From the data below, copy exactly the lines that lie between the one holding "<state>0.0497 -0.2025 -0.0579" and the one holding "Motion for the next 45", including both, and nothing more.

⁂

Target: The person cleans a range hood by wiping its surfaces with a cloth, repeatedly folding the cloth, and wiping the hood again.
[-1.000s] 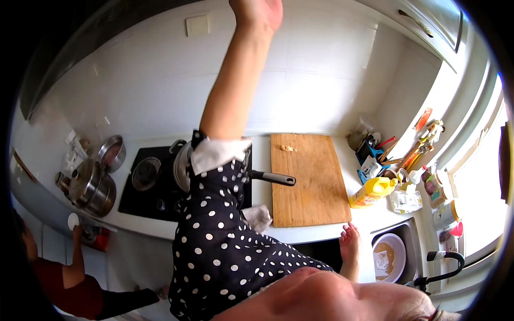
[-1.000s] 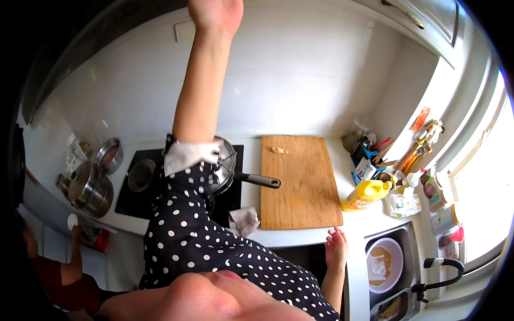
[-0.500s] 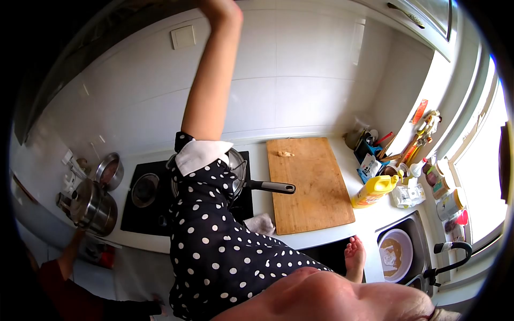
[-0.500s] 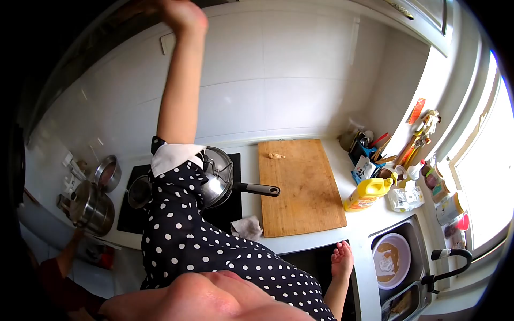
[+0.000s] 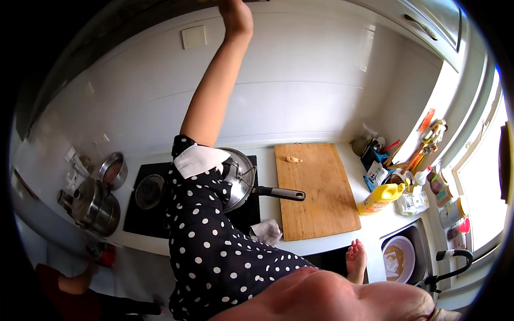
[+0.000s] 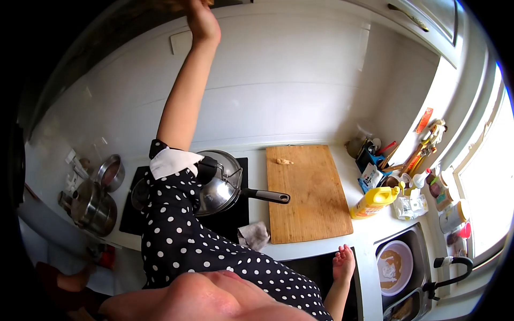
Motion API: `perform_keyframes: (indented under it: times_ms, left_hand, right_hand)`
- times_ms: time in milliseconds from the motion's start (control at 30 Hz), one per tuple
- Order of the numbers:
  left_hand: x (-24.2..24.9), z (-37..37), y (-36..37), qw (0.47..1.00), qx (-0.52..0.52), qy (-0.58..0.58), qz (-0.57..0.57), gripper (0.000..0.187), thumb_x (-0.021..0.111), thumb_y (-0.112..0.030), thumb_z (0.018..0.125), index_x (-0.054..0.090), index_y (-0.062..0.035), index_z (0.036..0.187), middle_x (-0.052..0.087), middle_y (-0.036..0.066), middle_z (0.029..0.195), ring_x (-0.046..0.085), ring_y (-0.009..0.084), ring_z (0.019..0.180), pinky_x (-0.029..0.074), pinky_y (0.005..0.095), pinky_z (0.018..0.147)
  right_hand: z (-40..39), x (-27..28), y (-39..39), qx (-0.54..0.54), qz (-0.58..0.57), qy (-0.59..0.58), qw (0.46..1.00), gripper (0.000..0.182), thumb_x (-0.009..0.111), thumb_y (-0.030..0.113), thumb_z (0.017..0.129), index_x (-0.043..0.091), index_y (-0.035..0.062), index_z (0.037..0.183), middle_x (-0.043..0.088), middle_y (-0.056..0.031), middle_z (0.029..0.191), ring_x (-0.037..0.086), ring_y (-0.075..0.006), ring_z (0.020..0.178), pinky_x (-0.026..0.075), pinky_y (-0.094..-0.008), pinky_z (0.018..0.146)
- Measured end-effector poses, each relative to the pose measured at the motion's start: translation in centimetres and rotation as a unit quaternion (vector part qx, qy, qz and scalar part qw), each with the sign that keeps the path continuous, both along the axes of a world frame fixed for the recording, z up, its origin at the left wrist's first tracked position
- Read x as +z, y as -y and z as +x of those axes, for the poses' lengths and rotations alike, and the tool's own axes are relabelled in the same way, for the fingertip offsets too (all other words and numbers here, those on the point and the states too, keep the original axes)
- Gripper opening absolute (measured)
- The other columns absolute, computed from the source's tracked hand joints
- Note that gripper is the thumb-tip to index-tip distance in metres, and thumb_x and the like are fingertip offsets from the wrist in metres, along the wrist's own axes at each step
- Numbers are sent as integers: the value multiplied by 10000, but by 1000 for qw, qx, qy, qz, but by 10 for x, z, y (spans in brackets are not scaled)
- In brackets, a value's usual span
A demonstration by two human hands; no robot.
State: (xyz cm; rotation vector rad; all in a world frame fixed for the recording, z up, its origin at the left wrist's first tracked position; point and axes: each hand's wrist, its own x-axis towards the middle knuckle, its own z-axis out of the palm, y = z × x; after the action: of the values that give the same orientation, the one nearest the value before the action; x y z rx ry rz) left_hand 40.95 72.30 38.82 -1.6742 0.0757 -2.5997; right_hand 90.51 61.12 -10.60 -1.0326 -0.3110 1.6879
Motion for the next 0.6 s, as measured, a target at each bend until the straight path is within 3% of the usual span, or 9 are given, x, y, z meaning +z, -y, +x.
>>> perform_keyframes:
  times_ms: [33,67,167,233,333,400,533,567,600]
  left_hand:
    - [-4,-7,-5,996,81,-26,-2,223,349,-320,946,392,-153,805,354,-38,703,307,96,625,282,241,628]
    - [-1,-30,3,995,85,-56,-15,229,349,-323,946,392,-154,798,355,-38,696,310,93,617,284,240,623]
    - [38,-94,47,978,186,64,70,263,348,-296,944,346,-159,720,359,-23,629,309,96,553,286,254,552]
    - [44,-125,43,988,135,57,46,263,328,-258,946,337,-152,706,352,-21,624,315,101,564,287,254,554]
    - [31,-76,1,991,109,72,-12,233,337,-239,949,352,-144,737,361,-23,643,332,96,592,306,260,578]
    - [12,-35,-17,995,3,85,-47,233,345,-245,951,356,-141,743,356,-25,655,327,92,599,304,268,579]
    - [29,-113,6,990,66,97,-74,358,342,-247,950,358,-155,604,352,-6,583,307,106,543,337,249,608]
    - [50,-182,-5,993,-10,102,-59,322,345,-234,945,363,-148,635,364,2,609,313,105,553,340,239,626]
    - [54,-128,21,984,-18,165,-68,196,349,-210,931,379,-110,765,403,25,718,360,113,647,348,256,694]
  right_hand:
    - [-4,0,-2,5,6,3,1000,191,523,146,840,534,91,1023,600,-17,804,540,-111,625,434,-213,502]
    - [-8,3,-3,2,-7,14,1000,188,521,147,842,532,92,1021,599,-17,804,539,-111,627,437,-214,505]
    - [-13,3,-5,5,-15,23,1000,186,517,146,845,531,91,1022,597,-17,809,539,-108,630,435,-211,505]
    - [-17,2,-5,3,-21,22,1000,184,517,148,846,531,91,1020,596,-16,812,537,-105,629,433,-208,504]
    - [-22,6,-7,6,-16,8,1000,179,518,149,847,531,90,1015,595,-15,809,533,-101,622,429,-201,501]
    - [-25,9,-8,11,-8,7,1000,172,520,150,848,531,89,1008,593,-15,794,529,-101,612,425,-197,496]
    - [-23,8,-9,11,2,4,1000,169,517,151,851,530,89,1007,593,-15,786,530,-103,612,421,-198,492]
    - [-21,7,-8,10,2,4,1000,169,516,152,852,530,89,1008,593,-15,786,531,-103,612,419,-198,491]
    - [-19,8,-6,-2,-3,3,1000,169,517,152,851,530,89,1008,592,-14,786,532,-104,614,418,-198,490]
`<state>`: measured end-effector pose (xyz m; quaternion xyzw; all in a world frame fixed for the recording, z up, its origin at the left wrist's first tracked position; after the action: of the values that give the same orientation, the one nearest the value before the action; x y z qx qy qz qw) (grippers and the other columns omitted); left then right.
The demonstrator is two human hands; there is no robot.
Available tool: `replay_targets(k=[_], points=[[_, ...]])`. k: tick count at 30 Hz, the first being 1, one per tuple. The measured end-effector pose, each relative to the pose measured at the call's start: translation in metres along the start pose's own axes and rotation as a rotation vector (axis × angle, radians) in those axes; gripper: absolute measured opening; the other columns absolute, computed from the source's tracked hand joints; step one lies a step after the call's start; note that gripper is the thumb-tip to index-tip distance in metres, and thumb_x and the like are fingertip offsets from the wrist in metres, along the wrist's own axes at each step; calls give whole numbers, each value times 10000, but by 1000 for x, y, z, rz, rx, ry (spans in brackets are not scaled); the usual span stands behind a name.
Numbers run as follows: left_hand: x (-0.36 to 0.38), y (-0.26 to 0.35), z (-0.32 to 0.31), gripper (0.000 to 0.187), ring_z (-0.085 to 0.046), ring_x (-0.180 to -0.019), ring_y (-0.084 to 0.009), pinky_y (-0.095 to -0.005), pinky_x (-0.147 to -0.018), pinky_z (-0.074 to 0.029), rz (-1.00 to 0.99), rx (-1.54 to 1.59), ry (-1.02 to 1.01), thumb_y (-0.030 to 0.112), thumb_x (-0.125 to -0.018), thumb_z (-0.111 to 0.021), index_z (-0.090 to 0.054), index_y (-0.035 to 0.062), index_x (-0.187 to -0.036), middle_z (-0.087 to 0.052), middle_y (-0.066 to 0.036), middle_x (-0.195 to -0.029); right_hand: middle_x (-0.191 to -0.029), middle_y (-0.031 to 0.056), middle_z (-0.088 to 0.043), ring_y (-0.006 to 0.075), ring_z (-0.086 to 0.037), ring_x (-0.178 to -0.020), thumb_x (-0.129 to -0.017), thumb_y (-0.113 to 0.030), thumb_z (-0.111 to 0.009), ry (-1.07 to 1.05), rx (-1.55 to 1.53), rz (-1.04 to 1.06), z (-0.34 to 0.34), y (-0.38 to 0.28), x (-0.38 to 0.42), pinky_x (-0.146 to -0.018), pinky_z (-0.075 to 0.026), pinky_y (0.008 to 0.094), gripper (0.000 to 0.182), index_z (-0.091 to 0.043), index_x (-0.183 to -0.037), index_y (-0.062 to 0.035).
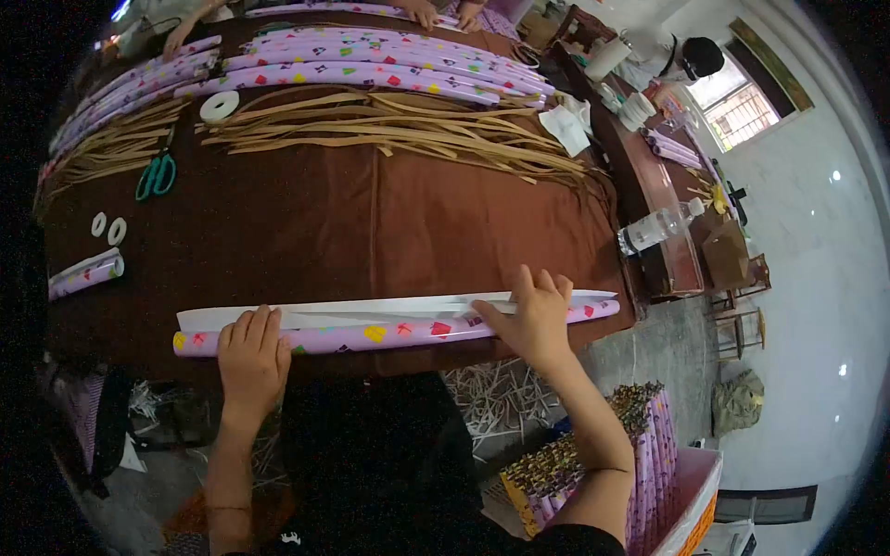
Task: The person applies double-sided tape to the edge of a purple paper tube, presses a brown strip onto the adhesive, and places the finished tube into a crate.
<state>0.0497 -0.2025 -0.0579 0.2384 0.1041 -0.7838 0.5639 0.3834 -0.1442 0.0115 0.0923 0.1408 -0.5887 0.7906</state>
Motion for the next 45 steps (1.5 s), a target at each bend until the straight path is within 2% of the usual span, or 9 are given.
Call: replay_targets(k=[5, 9, 17, 26, 29, 31, 34, 39, 45], points=[[2, 0, -3, 368, -557, -1062, -296, -426, -901, -425, 7, 5, -31, 229, -883, -584, -622, -27, -1143, -605, -142, -1166, -702, 66, -637, 270, -576, -816, -706, -412, -802, 34, 180, -48, -12, -8, -1, -857, -339, 434, 569, -553, -1057, -40], [3, -1, -5, 365, -559, -1061, -304, -432, -915, -424, 25, 11, -32, 226, -888, -578, -622, -33, -1143, -606, -144, -1172, -696, 65, -618, 279, -567, -764, -660, -403, -831, 95, 218, -16, -11, -17, -3, -795, -357, 423, 569, -559, -1009, -46], [3, -1, -3, 369, -562, -1060, -311, -441, -904, -430, 17, 12, -18, 228, -891, -571, -626, -38, -1141, -610, -153, -1173, -597, 40, -605, 243, -570, -792, -690, -417, -807, 57, 329, 1, -20, -24, -5, -802, -342, 415, 594, -555, -1063, -28], [1, -2, -3, 367, -565, -1049, -303, -431, -901, -430, 36, 15, -48, 233, -879, -579, -628, -38, -1122, -607, -146, -1162, -603, 45, -621, 248, -597, -844, -715, -421, -787, 15, 400, 7, -27, -30, -6, -819, -347, 436, 666, -552, -1150, 26], [2, -2, -4, 384, -556, -1051, -309, -443, -905, -424, 32, -1, -52, 257, -874, -592, -627, -25, -1132, -603, -149, -1163, -607, 52, -626, 254, -601, -860, -725, -418, -781, 13, 407, 16, -27, -31, -7, -823, -348, 440, 649, -557, -1142, 26], [-2, 4, 1, 424, -543, -1046, -321, -473, -925, -406, 47, -1, -43, 336, -849, -628, -635, 9, -1119, -601, -146, -1148, -611, 56, -628, 256, -602, -866, -727, -416, -779, -14, 396, 0, -27, -33, -8, -827, -348, 440, 645, -557, -1140, 27], [-15, 24, 1, 461, -503, -1108, -363, -519, -1004, -341, 155, -33, -192, 399, -876, -617, -647, 41, -1165, -579, -187, -1183, -621, 62, -633, 257, -601, -869, -732, -413, -776, -28, 398, -12, -30, -32, -7, -834, -347, 438, 641, -550, -1139, 29], [-48, 94, -23, 448, -534, -1020, -332, -514, -955, -379, 56, 203, -95, 428, -833, -642, -674, 32, -1040, -604, -158, -1063, -627, 64, -631, 253, -589, -849, -742, -398, -768, 24, 431, 26, -28, -35, -6, -827, -349, 429, 639, -533, -1147, 36], [-86, 180, -51, 380, -544, -920, -291, -425, -865, -429, -84, 384, 12, 296, -793, -625, -669, -41, -964, -611, -135, -964, -611, 65, -616, 258, -575, -823, -717, -373, -769, 23, 381, -9, -25, -33, -5, -784, -350, 426, 622, -544, -1131, 32]])
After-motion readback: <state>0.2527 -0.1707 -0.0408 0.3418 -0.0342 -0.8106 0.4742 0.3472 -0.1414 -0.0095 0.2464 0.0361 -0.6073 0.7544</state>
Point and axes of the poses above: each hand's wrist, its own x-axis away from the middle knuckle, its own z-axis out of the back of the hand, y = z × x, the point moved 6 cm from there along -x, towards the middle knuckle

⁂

WRITTEN RESPONSE
<state>0.0497 -0.2025 -0.0579 0.2384 0.1041 -0.7838 0.5639 0.3834 -0.1442 0.0115 0.0923 0.1408 -0.5887 0.7906</state>
Motion for the next 45 steps (1.5 s), a target at each bend until the straight path is within 2% of the usual span, or 9 are given.

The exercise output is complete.